▶ _EXERCISE_: From the line containing "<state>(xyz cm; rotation" through the last line of the records, print every line exactly and nothing more.
╭─ INFORMATION GIVEN
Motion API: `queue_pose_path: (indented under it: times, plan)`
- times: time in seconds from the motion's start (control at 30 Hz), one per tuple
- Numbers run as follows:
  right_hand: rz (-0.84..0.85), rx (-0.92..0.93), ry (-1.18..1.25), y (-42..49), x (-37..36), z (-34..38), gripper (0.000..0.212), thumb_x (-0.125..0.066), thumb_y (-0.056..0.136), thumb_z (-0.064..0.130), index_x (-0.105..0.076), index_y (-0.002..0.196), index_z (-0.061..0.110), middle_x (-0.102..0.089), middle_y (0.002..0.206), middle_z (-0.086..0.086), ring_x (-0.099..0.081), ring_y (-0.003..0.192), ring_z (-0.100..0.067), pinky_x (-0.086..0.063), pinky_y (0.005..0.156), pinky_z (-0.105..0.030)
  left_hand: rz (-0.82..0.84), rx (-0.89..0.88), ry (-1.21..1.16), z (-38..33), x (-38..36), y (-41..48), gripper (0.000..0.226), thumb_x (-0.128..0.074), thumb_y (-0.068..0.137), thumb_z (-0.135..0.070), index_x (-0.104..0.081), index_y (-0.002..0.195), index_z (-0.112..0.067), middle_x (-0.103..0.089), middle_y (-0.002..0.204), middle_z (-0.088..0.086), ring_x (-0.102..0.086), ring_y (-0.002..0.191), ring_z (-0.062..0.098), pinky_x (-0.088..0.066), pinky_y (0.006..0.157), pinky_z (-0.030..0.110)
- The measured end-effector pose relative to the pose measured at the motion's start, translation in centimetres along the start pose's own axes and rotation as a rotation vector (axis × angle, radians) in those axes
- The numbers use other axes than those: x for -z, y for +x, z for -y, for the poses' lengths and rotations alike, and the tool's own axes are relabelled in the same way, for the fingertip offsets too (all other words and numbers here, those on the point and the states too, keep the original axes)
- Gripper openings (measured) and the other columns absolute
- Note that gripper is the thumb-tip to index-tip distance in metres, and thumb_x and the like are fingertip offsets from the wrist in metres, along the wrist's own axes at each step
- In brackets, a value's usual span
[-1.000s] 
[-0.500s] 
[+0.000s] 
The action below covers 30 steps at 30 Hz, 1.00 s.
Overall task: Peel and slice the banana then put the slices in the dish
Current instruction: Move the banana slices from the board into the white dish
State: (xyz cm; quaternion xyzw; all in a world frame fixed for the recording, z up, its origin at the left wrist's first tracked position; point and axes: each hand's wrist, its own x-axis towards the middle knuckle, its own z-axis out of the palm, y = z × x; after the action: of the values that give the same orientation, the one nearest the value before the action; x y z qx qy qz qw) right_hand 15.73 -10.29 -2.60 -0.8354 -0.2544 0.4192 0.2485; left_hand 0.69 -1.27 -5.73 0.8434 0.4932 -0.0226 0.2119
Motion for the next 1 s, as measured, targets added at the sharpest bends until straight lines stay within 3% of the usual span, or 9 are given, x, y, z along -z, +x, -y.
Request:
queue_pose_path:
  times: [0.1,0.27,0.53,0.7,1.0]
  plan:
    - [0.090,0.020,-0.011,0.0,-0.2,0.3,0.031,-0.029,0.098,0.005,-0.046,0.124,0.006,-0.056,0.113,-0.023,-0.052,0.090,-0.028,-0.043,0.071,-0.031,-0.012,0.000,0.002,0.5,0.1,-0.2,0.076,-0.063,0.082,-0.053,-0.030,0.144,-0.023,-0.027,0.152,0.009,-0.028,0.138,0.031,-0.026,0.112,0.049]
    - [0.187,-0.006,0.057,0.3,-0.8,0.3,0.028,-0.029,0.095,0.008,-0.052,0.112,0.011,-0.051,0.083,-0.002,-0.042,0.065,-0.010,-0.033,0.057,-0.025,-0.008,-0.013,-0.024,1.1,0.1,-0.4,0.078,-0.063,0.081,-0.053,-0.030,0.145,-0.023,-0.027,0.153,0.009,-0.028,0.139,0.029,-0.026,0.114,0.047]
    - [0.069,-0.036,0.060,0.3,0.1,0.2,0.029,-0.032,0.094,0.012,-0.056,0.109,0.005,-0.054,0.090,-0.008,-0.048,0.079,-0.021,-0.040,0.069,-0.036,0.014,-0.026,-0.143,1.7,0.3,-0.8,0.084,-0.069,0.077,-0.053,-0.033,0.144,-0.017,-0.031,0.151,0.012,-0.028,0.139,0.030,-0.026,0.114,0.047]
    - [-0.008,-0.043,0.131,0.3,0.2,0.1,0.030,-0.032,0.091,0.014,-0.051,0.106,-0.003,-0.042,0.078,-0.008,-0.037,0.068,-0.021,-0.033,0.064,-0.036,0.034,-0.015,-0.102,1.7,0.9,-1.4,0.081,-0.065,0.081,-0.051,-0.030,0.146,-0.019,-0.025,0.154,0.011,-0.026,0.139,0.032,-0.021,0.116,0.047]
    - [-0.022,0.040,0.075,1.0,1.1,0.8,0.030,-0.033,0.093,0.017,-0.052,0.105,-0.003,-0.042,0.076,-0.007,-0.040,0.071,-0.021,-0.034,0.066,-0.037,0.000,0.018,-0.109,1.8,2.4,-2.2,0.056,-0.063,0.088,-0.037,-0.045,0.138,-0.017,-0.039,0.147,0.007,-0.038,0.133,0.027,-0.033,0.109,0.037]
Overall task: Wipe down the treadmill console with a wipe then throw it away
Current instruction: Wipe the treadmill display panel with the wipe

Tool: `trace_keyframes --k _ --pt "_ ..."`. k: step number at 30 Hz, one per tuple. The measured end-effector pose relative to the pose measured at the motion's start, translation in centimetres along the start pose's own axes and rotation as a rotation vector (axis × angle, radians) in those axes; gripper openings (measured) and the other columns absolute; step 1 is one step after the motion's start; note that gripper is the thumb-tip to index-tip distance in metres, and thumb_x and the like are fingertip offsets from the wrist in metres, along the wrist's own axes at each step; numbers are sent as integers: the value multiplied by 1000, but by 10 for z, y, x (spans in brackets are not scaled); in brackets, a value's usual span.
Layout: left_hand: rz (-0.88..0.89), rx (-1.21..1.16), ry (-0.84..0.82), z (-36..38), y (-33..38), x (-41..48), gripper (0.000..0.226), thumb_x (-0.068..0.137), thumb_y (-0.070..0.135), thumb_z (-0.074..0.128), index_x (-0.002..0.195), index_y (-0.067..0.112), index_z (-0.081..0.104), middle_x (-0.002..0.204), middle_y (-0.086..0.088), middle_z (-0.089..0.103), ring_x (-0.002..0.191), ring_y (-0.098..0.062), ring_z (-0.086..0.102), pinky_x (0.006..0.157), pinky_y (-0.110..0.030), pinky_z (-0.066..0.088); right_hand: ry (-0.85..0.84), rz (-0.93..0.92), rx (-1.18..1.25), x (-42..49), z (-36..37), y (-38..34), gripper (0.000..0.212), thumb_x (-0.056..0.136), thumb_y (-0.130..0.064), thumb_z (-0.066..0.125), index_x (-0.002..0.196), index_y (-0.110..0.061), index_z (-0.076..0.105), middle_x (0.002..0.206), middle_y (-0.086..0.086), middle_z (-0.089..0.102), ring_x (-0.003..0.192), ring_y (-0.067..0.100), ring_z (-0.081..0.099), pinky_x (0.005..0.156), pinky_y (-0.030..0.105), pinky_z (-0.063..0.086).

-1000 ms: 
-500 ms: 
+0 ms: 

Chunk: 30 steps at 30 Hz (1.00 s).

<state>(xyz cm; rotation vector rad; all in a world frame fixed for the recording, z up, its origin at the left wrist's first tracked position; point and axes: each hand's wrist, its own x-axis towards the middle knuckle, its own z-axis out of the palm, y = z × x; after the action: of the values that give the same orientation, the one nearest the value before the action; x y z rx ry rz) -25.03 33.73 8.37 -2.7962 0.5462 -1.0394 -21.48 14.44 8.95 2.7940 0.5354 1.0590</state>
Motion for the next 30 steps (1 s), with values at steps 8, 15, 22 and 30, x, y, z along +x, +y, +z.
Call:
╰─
▶ _EXERCISE OUTPUT_:
<state>(xyz cm; rotation vector rad; all in a world frame fixed for the recording, z up, its origin at the left wrist's first tracked position; point and axes: each hand's wrist, its own x-axis towards the middle knuckle, its own z-axis out of the palm, y = z × x; after the action: of the values that give the same orientation, the one nearest the value before the action; x y z rx ry rz) -25.03 33.73 8.37 -2.7962 0.5462 -1.0394 -21.48 14.44 8.95 2.7940 0.5354 1.0590</state>
Motion for the next 30 steps (1 s), with values at steps 8, 15, 22 and 30, x, y, z along +x, +y, +z.
Call:

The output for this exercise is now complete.